Below are some additional comments from the Longbow Research Report.

BBBY was the sole retailer carrying Cuisinart's competing at-home soda making system. Respondents cited disappointing demand trends for Cuisinart based on limited consumer awareness and promotional activity despite a more attractive $79 price point versus SodaStream. Most contacted locations noted carrying 40+ flavor offerings, up approximately ten flavors from a year earlier. Flavors typically ranged in price from $5-6, similar to Wal-Mart. Demand for flavors was up nicely according to a majority of contacts driven by the breadth of BBBY offerings.

SODA is currently trading at 16.7x our 2014 EPS estimate. This compares to the company's average forward earnings multiple since its late 2010 IPO of 22.9x, the ~31x average for GMCR over the last five years, and the 16-18x average range for the packaged food group. We view GMCR as the closest comparable peer due to its impressive top-line and earnings growth rates over the last five years and similar razor/razor blade at-home consumption model. On an EV/EBITDA basis, SODA is currently trading at 11.3x our FY14 estimate, compared to the company's average multiple of ~11x since its IPO.

Longer-term, we still view SodaStream's model optimistically domestically and think the company should benefit in 2014 from steadily increasing consumer awareness and material entrance into grocery retailers. Management expects to continue spending heavily on advertising (Super Bowl ad expected again in 2014) which should aid sales for both soda makers and consumables. Abroad, SODA has ongoing opportunities for international growth particularly in Western Europe (SODA's largest market at ~46% of sales) via increased household penetration and effective country-specific advertising.
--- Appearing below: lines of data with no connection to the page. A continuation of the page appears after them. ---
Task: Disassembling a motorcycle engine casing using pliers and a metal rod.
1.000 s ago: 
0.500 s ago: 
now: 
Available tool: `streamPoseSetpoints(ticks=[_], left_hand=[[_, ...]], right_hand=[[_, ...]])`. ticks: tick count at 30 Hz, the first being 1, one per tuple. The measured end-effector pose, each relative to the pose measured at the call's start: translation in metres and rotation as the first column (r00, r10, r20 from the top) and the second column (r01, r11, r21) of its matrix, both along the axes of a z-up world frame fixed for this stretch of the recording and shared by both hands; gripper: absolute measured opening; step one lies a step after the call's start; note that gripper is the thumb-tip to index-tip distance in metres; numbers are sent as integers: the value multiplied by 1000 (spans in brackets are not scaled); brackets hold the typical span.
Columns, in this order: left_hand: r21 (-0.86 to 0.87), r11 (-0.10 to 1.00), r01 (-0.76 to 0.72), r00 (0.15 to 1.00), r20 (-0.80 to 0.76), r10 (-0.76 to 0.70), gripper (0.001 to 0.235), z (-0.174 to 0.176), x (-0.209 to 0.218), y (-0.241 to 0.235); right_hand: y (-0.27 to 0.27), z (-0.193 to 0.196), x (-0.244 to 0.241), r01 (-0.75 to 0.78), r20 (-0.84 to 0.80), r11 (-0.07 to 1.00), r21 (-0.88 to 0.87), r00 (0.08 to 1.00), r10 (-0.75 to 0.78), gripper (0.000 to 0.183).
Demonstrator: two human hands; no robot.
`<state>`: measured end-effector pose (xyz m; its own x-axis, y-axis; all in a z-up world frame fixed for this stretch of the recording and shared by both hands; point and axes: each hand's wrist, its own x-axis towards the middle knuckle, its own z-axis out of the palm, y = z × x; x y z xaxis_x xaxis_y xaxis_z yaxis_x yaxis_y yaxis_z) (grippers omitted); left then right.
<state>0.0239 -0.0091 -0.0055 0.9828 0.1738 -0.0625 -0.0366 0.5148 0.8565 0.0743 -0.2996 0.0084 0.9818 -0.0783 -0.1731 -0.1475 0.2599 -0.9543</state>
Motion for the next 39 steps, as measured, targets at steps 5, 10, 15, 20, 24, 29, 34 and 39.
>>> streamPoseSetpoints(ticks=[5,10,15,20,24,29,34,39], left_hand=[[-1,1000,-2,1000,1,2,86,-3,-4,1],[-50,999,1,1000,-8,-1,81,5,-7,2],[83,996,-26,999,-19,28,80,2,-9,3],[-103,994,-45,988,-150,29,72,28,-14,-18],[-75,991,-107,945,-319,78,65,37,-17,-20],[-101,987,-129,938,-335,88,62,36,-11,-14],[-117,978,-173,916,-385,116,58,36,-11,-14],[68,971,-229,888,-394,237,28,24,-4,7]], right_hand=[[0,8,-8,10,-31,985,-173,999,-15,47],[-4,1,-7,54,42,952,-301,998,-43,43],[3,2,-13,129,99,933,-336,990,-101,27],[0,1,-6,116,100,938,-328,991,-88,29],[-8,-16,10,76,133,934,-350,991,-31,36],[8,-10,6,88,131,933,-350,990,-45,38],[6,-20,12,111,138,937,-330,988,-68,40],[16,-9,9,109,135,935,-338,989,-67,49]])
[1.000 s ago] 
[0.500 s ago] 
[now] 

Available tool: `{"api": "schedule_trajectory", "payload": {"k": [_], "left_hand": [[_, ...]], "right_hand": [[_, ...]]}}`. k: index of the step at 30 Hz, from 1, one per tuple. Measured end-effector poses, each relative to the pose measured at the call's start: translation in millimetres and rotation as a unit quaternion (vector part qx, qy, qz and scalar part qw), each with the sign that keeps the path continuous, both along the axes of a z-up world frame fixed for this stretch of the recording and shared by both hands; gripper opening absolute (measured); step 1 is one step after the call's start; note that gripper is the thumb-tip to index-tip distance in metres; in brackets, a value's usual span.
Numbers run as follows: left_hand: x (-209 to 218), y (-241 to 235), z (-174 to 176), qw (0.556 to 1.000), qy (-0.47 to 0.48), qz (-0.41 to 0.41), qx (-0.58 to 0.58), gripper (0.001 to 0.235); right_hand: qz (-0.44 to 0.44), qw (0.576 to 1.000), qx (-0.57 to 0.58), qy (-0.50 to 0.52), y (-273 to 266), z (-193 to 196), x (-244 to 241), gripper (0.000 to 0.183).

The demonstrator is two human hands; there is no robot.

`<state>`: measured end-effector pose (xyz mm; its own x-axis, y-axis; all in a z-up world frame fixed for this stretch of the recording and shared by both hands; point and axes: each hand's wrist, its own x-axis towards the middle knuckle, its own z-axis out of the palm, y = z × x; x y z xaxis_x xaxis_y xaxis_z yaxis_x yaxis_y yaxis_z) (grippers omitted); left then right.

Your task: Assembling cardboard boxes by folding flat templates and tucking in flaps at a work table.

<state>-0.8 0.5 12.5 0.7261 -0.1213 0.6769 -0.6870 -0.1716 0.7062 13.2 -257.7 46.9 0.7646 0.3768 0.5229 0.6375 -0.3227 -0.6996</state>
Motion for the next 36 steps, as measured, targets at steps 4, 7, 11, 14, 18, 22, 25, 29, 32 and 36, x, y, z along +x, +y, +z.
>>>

Also, the company's southern Israel manufacturing facility slated to come fully online in 2014 should help gross margin expansion over the next couple of years. Last, from a valuation perspective uncertainty surrounding the long term viability of SODA's razor/razor blade model domestically seems to be priced in. We would look to get more constructive on SODA pending a much stronger/weaker second-half holiday season for SodaStream domestically, increased visibility around future ACV wins domestically, and/or significant incremental third-party license agreements.
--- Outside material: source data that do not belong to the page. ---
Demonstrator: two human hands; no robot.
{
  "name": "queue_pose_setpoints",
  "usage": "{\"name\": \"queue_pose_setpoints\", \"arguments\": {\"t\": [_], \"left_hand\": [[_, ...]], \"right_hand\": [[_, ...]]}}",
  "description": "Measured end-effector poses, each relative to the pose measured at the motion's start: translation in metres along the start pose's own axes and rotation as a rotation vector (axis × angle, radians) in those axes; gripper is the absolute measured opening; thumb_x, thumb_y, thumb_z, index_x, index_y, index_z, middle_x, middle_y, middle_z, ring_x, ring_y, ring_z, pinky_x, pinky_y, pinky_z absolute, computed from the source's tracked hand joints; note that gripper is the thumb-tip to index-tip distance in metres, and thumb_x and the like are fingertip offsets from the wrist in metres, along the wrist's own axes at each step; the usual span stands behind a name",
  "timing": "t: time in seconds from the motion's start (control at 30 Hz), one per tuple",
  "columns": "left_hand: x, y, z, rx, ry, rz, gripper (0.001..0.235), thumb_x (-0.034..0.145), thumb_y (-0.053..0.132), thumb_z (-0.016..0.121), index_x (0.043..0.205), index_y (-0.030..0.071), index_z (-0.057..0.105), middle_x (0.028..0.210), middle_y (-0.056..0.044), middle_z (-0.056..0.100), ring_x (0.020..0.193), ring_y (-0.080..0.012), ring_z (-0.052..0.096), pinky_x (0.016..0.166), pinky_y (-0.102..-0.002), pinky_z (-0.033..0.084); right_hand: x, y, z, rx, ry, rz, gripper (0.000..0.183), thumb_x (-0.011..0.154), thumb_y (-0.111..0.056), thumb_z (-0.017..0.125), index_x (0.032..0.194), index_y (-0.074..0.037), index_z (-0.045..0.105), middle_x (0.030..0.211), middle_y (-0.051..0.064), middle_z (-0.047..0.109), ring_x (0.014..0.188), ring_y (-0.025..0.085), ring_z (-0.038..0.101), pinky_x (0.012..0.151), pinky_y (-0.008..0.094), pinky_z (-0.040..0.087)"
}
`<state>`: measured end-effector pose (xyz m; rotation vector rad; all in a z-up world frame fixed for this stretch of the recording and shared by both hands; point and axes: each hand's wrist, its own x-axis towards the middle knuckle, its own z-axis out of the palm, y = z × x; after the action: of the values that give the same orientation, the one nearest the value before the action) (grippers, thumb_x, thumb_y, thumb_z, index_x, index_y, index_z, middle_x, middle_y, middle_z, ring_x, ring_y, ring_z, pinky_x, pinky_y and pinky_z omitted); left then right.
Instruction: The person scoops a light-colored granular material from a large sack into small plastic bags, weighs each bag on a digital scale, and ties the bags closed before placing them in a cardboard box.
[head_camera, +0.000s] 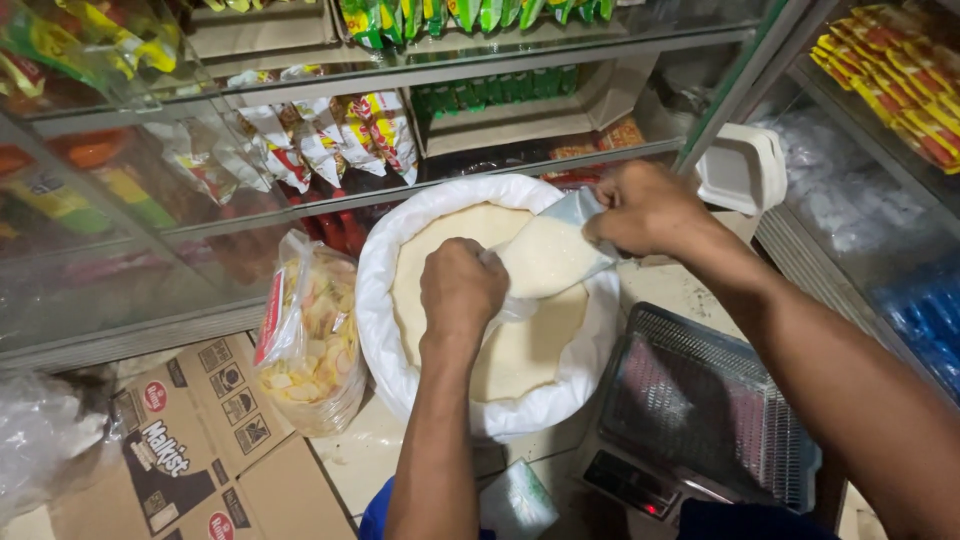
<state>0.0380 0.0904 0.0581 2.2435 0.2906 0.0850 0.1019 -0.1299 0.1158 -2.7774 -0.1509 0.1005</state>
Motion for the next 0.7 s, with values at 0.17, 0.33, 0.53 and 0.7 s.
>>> {"name": "queue_pose_setpoints", "arguments": {"t": [0.17, 0.33, 0.53, 0.7], "left_hand": [[0.007, -0.003, 0.008, -0.082, -0.052, -0.027, 0.029, 0.090, 0.018, 0.059, 0.103, 0.000, 0.078, 0.082, -0.023, 0.074, 0.087, -0.0429, 0.075, 0.074, -0.051, 0.060], [0.012, -0.010, 0.010, -0.180, -0.051, -0.054, 0.031, 0.093, 0.020, 0.057, 0.106, 0.002, 0.078, 0.088, -0.023, 0.075, 0.092, -0.0427, 0.075, 0.078, -0.052, 0.059], [-0.003, 0.002, -0.003, -0.283, 0.027, 0.010, 0.034, 0.096, 0.023, 0.055, 0.113, 0.005, 0.078, 0.107, -0.023, 0.076, 0.109, -0.0446, 0.070, 0.091, -0.053, 0.055], [-0.007, 0.006, -0.013, -0.372, 0.064, 0.000, 0.037, 0.098, 0.021, 0.053, 0.123, 0.003, 0.073, 0.114, -0.026, 0.074, 0.119, -0.0435, 0.066, 0.102, -0.053, 0.051]], "right_hand": [[-0.011, -0.050, -0.012, -0.307, 0.018, -0.066, 0.017, 0.070, -0.025, 0.071, 0.076, -0.011, 0.079, 0.075, 0.018, 0.074, 0.086, 0.040, 0.075, 0.077, 0.053, 0.060], [0.003, -0.078, -0.007, -0.527, 0.148, -0.297, 0.016, 0.070, -0.021, 0.074, 0.080, -0.010, 0.081, 0.069, 0.015, 0.073, 0.074, 0.036, 0.077, 0.068, 0.050, 0.062], [-0.015, -0.114, 0.002, -0.621, 0.261, -0.483, 0.011, 0.077, -0.007, 0.066, 0.076, -0.005, 0.078, 0.066, 0.017, 0.071, 0.064, 0.037, 0.073, 0.057, 0.054, 0.061], [-0.055, -0.133, -0.023, -0.751, 0.236, -0.421, 0.016, 0.085, -0.014, 0.067, 0.084, -0.010, 0.082, 0.084, 0.012, 0.076, 0.078, 0.038, 0.078, 0.065, 0.057, 0.062]]}}
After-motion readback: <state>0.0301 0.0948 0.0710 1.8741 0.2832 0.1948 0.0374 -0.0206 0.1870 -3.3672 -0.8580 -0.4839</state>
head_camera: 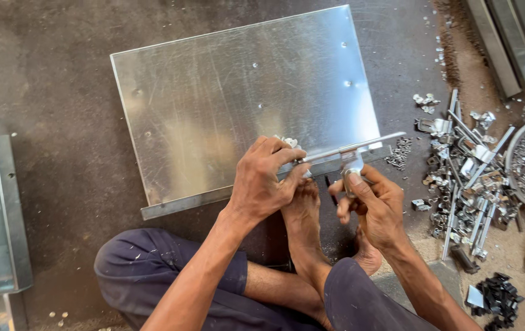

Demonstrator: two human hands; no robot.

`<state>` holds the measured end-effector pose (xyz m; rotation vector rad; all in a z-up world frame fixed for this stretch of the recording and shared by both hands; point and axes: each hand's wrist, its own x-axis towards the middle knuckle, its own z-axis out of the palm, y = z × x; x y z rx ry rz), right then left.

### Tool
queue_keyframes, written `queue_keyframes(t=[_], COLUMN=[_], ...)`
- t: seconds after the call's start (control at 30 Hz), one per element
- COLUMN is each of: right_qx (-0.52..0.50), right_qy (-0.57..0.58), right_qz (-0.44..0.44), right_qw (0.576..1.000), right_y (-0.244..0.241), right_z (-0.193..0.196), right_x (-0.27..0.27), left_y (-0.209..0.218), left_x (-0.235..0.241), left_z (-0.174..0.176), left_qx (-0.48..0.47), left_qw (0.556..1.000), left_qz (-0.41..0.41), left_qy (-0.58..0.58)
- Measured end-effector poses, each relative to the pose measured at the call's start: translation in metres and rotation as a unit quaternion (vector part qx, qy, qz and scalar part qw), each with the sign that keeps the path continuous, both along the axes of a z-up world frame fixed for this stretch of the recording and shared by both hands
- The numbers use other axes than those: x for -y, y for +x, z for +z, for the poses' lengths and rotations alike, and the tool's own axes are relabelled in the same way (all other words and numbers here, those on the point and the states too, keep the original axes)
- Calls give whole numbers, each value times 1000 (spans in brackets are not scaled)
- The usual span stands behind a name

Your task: The person assembles a metal box by attaching a latch and hinges using a hammer and pins while sitting on the floor.

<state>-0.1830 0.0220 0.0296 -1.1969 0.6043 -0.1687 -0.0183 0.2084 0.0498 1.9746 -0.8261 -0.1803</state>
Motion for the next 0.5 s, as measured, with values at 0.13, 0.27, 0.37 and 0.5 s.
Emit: queue_keyframes(t=[0.13,0.27,0.37,0.5], right_qx=[-1,-88,-100,-108], right_qy=[123,8,24,35], right_qz=[-34,111,214,235], right_qw=[992,990,972,965], right_y=[-7,-3,-4,2], right_z=[-12,-10,-8,-8], right_x=[18,16,3,-12], left_y=[15,35,45,39], left_x=[21,31,32,20], left_z=[-5,-10,-15,-10], left_qx=[-17,95,-334,-408], left_qw=[998,990,932,899], left_qz=[-12,17,125,140], left_qy=[54,101,-57,-80])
In conclusion, what we decipher from the Longbow Research report is that the analyst has only a few survey results from a few different retailers. Without conclusive data to support the analyst's reasoning for the downgrade, investors should probably seek greater information related to sales including NPD data. The most recent NPD data has somewhat negated the fears that sales were tracking to the low end of analysts' expectations as indicated in the Longbow Research Report.
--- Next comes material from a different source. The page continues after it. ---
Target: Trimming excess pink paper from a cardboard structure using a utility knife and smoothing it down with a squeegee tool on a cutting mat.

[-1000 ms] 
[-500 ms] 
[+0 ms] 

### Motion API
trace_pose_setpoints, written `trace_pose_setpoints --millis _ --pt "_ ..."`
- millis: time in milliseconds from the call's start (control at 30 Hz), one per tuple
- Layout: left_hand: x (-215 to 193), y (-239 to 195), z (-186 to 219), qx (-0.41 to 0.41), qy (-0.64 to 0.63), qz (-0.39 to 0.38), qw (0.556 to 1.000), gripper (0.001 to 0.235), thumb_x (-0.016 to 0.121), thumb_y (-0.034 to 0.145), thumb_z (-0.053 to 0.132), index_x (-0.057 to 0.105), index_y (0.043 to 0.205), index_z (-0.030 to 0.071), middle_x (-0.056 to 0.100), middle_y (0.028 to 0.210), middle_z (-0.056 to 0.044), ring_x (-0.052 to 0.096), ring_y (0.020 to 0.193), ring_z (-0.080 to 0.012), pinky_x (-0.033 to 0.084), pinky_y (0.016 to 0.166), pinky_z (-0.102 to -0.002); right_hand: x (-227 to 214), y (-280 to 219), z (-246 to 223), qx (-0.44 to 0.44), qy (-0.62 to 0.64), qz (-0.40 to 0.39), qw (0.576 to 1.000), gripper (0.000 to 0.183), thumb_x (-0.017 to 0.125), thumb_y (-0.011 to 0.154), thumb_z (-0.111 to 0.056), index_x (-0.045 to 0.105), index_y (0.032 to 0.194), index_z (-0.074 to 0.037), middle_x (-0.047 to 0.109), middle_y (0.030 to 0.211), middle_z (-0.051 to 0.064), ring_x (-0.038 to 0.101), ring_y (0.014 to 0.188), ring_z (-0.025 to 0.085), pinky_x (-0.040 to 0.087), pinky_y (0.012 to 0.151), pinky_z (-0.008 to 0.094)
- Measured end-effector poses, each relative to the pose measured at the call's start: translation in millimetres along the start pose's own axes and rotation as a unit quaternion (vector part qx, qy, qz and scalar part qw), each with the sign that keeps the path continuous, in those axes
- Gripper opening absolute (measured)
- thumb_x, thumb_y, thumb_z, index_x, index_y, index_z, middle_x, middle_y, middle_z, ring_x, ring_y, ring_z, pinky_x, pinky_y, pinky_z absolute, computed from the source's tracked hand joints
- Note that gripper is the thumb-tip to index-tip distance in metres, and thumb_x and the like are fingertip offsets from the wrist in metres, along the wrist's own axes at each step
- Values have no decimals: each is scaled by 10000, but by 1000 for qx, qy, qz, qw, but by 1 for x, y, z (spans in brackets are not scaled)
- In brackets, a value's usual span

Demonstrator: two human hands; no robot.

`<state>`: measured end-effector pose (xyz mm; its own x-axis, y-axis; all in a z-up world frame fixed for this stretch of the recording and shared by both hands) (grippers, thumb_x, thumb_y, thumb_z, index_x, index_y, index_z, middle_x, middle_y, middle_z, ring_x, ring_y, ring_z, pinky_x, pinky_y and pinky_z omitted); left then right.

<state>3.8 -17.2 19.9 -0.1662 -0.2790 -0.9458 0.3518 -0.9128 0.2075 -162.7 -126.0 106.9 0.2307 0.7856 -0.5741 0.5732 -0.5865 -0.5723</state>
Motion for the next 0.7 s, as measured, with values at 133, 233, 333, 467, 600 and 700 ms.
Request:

Last week Monday, when NPD sales data for SodaStream were released, shares spiked over $4.00 per share due to the strength in sales being reported, thus negating much of the negative commentary within the Longbow Research report. In addition, this Monday's NPD data supports the the thesis offered above regarding the consumers propensity to purchase more Mega Jet kits than the normal packaged Jet kits based on the lower average selling price discovery in the data. But of course, we have to consider the totality of the data for the entire quarter before drawing conclusions. There is still a few weeks left in the quarter, so investors will have to monitor sales of SodaStream products through their local retailer.

Much like Longbow Research, we believe in the long-term investment thesis due to consistent revenue and earnings growth over the last 3 years and leading market position in the at-home carbonation industry. Barriers to entry in this category are extremely high, although competition would likely help in aiding the growth of the entire category, as it brings awareness to the category.

Disclosure: I am long SODA, BBBY. I wrote this article myself, and it expresses my own opinions. I am not receiving compensation for it (other than from Seeking Alpha). I have no business relationship with any company whose stock is mentioned in this article.